Тереза пожала плечами и снова посмотрела на свой портрет, нарисованный сыном.
– Раз уж тебе предстоит отдыхать, – продолжал он, – скажи, кто, по-твоему, лучше тебя заменит?
Она поглядела в потолок, потом на ряд камер напротив.
– В составлении букетов?
Он улыбнулся:
– Да, назовем это так. Так кто же лучший флорист в Тампе, кому передать твой титул?
Думать долго ей было ни к чему.
– Билли.
– Кович?
Она кивнула:
Джимми Арнольд обдумал ее ответ.
– По-твоему, он лучше Мэнка?
Она кивнула.
– Мэнк всегда заметный.
– А в чье дежурство лучше работать?
Тереза не поняла вопроса:
– Дежурство?
– Кого из детективов.
– Ты хочешь сказать, местных?
Он кивнул.
– Ты… – Она окинула взглядом камеру, словно желая убедиться, что находится все еще здесь и все еще на этом свете. – Ты хочешь нанять местного исполнителя для местного клиента?
– Боюсь, что так, – ответил он.
Это шло вразрез с двадцатилетней политикой Короля Люциуса.
– Почему?
– Нужен человек, знакомый клиенту. Иначе близко к нему не подойти. – Он выпрямил скрещенные ноги и обмахнулся шляпой. – Если ты считаешь, что Кович годится для такого дела, я наведу справки.

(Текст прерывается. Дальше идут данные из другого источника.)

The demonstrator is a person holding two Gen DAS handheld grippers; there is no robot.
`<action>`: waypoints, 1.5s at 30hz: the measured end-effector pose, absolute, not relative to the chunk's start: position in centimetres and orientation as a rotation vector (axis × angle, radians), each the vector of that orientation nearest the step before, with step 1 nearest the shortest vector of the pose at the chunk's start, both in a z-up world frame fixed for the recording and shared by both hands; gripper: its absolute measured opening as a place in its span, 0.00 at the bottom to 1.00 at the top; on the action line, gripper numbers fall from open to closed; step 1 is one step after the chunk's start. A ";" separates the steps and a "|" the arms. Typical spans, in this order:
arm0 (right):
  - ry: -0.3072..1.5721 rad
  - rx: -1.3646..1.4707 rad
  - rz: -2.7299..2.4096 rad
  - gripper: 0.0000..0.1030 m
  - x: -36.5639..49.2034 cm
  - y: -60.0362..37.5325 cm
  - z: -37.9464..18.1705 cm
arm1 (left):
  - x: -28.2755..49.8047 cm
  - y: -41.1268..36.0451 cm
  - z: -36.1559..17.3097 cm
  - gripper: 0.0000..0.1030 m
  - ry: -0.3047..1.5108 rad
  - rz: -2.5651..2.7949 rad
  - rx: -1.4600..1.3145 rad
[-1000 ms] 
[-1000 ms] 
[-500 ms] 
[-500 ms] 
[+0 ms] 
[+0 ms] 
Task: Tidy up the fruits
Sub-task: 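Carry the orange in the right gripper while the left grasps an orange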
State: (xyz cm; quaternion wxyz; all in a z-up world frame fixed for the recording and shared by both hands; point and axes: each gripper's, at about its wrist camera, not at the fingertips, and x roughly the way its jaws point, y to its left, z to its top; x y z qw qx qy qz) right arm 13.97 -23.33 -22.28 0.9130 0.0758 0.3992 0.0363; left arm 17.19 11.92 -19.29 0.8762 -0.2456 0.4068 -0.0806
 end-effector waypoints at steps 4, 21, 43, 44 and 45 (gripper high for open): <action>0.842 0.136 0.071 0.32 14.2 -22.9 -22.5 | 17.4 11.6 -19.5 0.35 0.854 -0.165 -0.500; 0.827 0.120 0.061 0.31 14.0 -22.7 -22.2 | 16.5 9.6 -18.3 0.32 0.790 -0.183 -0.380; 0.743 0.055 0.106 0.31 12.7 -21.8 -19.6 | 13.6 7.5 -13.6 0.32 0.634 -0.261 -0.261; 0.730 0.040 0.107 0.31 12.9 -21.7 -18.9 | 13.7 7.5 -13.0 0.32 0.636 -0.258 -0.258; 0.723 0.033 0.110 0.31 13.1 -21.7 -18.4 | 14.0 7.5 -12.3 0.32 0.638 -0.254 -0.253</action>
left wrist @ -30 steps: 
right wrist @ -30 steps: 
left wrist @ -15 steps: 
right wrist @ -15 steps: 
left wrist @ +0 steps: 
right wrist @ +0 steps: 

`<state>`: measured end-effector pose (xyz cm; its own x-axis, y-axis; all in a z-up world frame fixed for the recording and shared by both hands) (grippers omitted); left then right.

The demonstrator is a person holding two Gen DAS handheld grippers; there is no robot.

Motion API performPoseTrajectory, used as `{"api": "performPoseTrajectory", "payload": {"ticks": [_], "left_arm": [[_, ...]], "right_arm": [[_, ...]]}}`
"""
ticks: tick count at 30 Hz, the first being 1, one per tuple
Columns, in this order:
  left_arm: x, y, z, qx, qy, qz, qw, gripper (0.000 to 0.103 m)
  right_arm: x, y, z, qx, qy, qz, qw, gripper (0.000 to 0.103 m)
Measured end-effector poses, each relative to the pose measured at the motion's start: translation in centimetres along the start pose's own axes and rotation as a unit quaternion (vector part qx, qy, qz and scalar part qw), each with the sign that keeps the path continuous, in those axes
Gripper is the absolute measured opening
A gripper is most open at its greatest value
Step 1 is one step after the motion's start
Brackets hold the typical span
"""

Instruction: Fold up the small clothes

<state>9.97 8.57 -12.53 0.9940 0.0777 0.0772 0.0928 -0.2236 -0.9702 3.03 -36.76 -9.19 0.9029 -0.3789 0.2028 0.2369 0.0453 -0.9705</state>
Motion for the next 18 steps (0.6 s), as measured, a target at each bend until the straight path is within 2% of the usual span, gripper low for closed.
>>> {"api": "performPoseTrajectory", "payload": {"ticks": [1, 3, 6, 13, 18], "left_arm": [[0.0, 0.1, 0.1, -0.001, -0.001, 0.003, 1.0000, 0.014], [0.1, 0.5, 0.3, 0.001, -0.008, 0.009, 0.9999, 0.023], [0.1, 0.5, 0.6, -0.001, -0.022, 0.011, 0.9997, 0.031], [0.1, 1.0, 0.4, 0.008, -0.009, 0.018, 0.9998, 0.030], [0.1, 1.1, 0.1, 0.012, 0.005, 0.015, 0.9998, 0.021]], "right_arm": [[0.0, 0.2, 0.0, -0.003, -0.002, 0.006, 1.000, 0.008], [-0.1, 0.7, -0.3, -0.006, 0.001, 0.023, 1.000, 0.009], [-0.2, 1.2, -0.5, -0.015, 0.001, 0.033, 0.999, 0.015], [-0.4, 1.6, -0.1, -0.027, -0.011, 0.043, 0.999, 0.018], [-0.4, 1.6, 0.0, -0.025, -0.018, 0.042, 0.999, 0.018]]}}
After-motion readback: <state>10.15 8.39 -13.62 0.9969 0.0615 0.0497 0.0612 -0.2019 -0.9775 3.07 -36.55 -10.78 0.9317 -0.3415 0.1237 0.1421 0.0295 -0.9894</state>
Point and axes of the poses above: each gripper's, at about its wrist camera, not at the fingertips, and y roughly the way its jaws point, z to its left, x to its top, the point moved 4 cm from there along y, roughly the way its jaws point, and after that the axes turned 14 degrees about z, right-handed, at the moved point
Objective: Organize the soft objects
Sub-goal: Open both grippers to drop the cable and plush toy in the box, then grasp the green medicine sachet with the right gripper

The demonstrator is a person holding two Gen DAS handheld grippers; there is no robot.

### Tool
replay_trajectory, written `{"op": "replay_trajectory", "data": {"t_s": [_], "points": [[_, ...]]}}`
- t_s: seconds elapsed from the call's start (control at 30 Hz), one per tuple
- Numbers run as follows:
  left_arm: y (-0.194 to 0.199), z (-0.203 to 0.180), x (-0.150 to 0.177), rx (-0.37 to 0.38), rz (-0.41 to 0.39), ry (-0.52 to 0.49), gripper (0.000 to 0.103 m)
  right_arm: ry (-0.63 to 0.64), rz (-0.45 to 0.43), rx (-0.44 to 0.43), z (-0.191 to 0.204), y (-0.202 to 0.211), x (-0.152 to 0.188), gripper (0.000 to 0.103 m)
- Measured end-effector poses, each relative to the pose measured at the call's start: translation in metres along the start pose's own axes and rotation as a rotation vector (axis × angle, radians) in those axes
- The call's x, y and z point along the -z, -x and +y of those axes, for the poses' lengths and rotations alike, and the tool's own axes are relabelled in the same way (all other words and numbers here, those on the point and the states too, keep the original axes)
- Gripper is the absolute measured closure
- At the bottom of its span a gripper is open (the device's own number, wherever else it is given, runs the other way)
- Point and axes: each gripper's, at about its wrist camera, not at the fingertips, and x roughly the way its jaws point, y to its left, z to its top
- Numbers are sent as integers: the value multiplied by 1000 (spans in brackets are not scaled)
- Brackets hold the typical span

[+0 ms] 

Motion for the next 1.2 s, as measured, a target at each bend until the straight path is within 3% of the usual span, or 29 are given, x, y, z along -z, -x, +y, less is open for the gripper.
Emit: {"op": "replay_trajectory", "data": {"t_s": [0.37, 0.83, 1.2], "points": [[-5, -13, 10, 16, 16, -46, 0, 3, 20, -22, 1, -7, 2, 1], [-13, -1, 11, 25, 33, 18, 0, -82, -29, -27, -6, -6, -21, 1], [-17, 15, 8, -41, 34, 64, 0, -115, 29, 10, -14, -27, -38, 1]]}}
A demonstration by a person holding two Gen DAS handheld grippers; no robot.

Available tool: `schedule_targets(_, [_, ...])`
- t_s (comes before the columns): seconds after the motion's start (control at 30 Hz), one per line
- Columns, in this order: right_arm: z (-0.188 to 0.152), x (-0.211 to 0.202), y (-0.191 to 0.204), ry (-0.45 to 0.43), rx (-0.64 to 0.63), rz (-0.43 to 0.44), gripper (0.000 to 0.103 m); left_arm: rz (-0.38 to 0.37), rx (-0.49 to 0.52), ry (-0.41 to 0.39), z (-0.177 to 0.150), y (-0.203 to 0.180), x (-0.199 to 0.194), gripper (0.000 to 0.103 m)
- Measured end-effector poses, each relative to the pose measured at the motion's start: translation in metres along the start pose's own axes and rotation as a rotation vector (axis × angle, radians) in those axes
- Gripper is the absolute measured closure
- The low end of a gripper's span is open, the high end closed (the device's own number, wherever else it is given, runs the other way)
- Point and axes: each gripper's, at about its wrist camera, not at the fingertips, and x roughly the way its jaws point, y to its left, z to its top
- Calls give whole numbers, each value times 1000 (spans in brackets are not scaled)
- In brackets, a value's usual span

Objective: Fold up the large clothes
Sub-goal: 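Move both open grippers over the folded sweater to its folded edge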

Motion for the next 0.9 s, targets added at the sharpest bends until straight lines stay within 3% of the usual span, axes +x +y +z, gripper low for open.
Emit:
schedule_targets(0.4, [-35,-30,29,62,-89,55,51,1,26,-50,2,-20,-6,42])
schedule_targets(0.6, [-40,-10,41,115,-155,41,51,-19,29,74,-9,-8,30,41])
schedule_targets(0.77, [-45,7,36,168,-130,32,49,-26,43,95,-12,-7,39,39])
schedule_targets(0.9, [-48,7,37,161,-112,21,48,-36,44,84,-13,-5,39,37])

– А у клиента есть основания подозревать, что его жизнь в опасности?
Джимми Арнольд задумался и в итоге кивнул:
– Он в нашем бизнесе. Мы ведь все спим вполглаза, разве не так?
Тереза кивнула:
– Ну, тогда вам нужен Кович. Все его любят, хотя никто не знает за что.
– Теперь давай подумаем об участке и о том, кто из детективов будет работать в выбранный день.
– Что за день?
– Среда.
Она перебирала в уме фамилии, полицейские смены и возможные планы действий.
– В идеале, – начала она, – Ковичу лучше провернуть дело между полуднем и восьмью часами, в Айборе – Порт-Тампе – или в Гайд-парке. Тогда на вызов, скорее всего, приедут детективы Фини и Боутмен.
Джимми Арнольд беззвучно зашевелил губами, запоминая фамилии и расправляя складку на штанине, потом слегка нахмурился:
– А полицейские соблюдают церковные праздники?
– Наверное, если католики, то да. А что за праздник?
– Пепельная среда.
– Ну, Пепельную-то среду не особенно и отмечают.
– Разве? – Он, похоже, в самом деле не понял. – Я давно не был в церкви.
Она объяснила:
– Идешь к мессе, священник рисует тебе на лбу крест влажной золой, и уходишь. Вот и все.
– Вот и все, – повторил он шепотом. Он рассеянно улыбнулся, глядя по сторонам, словно немного удивляясь, что находится в таком месте. Затем встал. – Желаю удачи, миссис Дель Фреско. Мы еще встретимся.
Она смотрела, как Джимми Арнольд поднимает с пола портфель, и, зная, что этот вопрос не следует задавать, не смогла удержаться.
– Кто же клиент? – спросила она.
Он посмотрел на нее сквозь решетку. Если она знала, что этот вопрос не следует задавать, то он так же знал, что на него не следует отвечать. Однако все в их кругу были наслышаны о парадоксальном характере Джимми Арнольда: спроси его о каком-нибудь пустяке, касающемся его клиента, он не скажет ни слова, хоть подпали ему мошонку. Но обо всем остальном расскажет во всех подробностях.
– Ты действительно хочешь знать? – спросил он.
Она кивнула.
Он оглянулся на темно-зеленый коридор, наклонился к решетке, прижался к прутьям лицом и сказал:
– Джо Коглин.
Утром она села в автобус, чтобы проехать в нем двести миль на северо-восток. Флорида вдали от моря была непохожа на прибрежную – с голубым океаном, с белым песочком, с белыми утрамбованными ракушками на автомобильных площадках. В глубине материка она была выгоревшая, истощенная засухами и пожарами. Шесть с половиной часов автобус прыгал по ухабам плохих дорог, и почти все, кто им попадался на глаза через окна автобуса, – белые, черные, индейцы – казались чересчур тощими.